いよいよ夏休みが来て近場のキャンプ場に予約を取っていざ出発。目的のキャンプ場は、なかなかの細い道で分かりづらい場所にありました。
「まさか、…パパここ?」
到着したキャンプ場は、少しシーズンから過ぎていたせいもあってか、私たち家族ともう一組だけの貸し切り状態でした。しかも心なしか暗い。本来なら、楽しみで喜ぶべき場面なのですが、初めてのキャンプな上に、虫が苦手な私には少々ハードルが高いスタートでした。
『ムカデとかアブとかいないのかなぁ…。』
私と、ただ連れてこられたといった感じの息子は不安で仕方がない。
主人は着くなりさっそくテントをたてる。娘たちは、一緒に楽しそうに手伝っていて、息子はその光景を眺めていました。

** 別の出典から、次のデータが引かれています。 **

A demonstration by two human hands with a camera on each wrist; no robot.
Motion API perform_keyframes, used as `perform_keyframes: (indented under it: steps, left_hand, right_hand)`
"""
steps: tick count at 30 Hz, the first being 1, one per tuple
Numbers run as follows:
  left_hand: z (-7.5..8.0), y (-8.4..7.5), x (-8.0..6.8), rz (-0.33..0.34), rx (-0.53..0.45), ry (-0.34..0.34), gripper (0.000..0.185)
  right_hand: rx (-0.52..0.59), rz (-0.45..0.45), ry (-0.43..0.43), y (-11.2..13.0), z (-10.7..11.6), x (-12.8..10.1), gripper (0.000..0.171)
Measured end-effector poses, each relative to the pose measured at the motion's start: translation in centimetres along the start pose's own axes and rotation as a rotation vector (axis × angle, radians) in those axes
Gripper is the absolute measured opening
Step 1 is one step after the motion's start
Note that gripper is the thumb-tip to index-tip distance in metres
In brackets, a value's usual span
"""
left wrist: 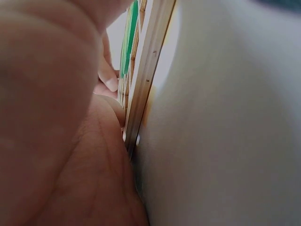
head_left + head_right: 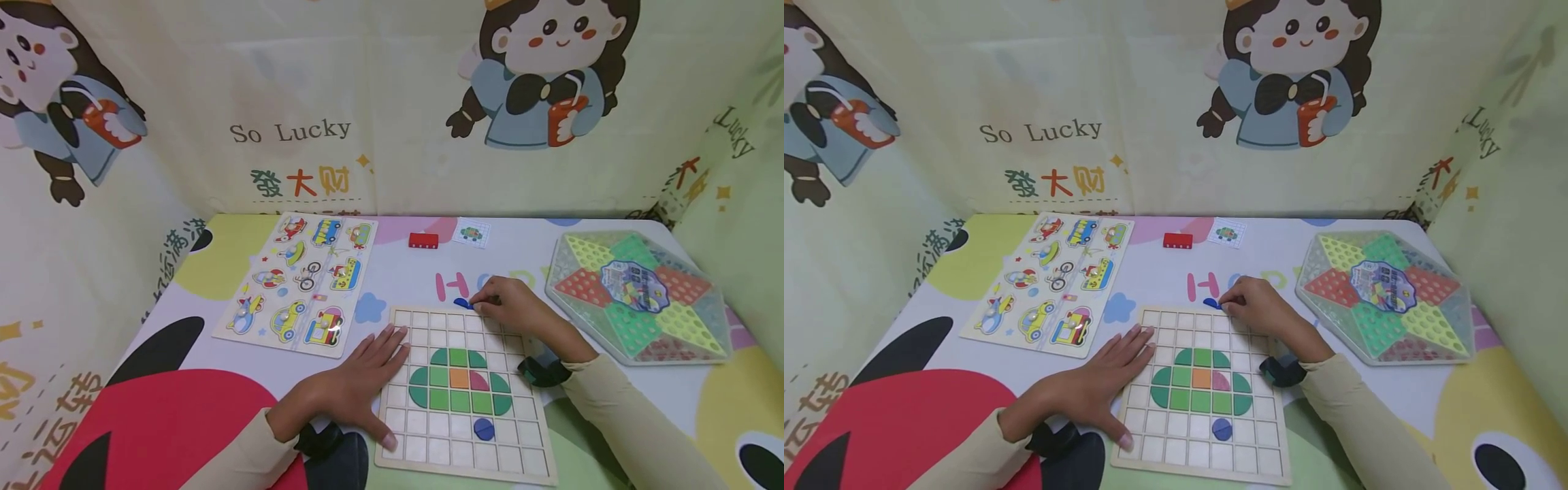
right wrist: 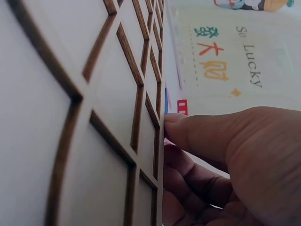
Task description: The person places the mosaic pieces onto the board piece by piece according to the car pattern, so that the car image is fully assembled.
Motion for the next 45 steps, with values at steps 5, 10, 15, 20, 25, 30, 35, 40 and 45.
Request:
perform_keyframes:
  steps: [5,10,15,20,25,30,35,40,45]
  left_hand:
    - [0.2,0.0,0.0,0.010,0.007,0.012,0.124]
    - [0.2,0.0,0.0,0.017,0.014,0.013,0.124]
    - [0.2,0.0,0.0,0.017,0.007,0.012,0.125]
    - [0.1,0.0,0.0,0.013,0.013,0.009,0.124]
    - [0.1,0.1,0.0,0.011,0.018,0.009,0.124]
    - [0.2,0.0,0.0,0.011,0.018,0.009,0.124]
    - [0.1,0.0,0.0,0.011,0.022,0.006,0.124]
    - [0.1,0.0,0.0,0.010,0.023,0.007,0.124]
    - [0.1,0.0,0.0,0.011,0.022,0.008,0.124]
  right_hand:
    - [-0.006,-0.016,-0.006,0.0,-0.1,0.0,0.010]
    - [-0.003,-0.052,-0.005,0.1,-0.3,0.0,0.007]
    - [-0.003,-0.056,0.008,0.1,-0.3,0.0,0.009]
    - [-0.005,-0.061,-0.012,0.2,-0.1,-0.1,0.009]
    - [0.005,-0.071,-0.057,0.7,0.1,-0.3,0.014]
    - [0.041,-0.001,-0.078,1.6,0.2,-0.7,0.017]
    - [0.074,0.077,-0.074,2.8,0.0,-1.4,0.019]
    - [0.103,0.105,-0.058,3.6,-0.5,-2.0,0.015]
    - [0.157,0.138,-0.011,4.0,-1.2,-2.3,0.010]
Point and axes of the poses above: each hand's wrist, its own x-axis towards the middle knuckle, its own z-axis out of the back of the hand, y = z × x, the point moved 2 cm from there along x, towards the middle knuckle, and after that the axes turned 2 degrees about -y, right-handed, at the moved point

全く集団行動に興味を示していなかった息子が、初めての体験に、いつもと違う環境にも臆することなく、虫への怖さにも負けずに、その場になじもうとしている雰囲気がありました。
テントを張る父親に興味を示したり、多分息子自身は嫌だと思っているのに、お姉ちゃんはとても楽しそうに、妹もはしゃいでいることが不思議に思えていたからかなと想像する。その場に、だんだんと一緒に加わろうとしている息子の姿は、日常で見せている様子とは全然違い驚くばかりでした。上のお姉ちゃんは初めてのキャンプにワクワク、下の妹はまだおむつトレーニング中の幼さながら家族が一緒で大好きなパパがいるからうれしそう。
初日の夜は天候が不安定で嵐でした。大雨の中、パパとお姉ちゃんと妹はテントの中で寝ました。虫の嫌いな私と息子は、二人でテントの横に停めた車の中で寝ました。次の日は嘘のように晴れて青空が透き通っていました。“夏”と言わんばかりのとてもきれいな空でした。キャンプ場の朝の水道はとても冷たく気持ちいいものでした。
息子はこの一連のキャンプの体験はどんな感じに覚えているのだろう。気になって、ちょっと聞いてみました。残念ながら、息子の思い出の中では楽しくなかったみたいだった。でも、当時の状況はしっかり覚えていました。
テントをたてているときに、アブがたくさんいてパパが刺されたこと、
そのアブを筒状にした新聞紙で叩いて退治したこと
うち以外に人が居なかったこと
二日目にテントで寝て石がごつごつして眠れなかったこと
魚を釣ってその日に焼いたこと、その魚が小さかったこと
たくさん覚えてくれていました。
とても不思議。このころはコミュニケーションが全くできていなくて、小学校に入学後の初めての夏休みで不安が絶頂の時期でした。今にして思うと、「風船の中の僕」で息子に聞いたように、中身の息子はちゃんと周囲のことを理解できていたのかな…。
息子にとって初めてのキャンプが最悪だったから、翌年以降のキャンプはとても楽しかったらしい。自分たちの家族以外にもいろんなご家族がいたのと、我が家の夏の恒例行事となったキャンプなので新しくテントを購入したことも、さらに行くことへの楽しみが増えていったみたいでした。
今回は懐かしい思い出を通して、周囲に対して興味を全く示さなかった息子が、日常と違う環境でも家族と楽しく過ごすことで、新しい体験へと臆することなく興味を示すのだと知れた、私にとってもとても嬉しい記憶の回想でした。最後まで読んでいただきありがとうございました。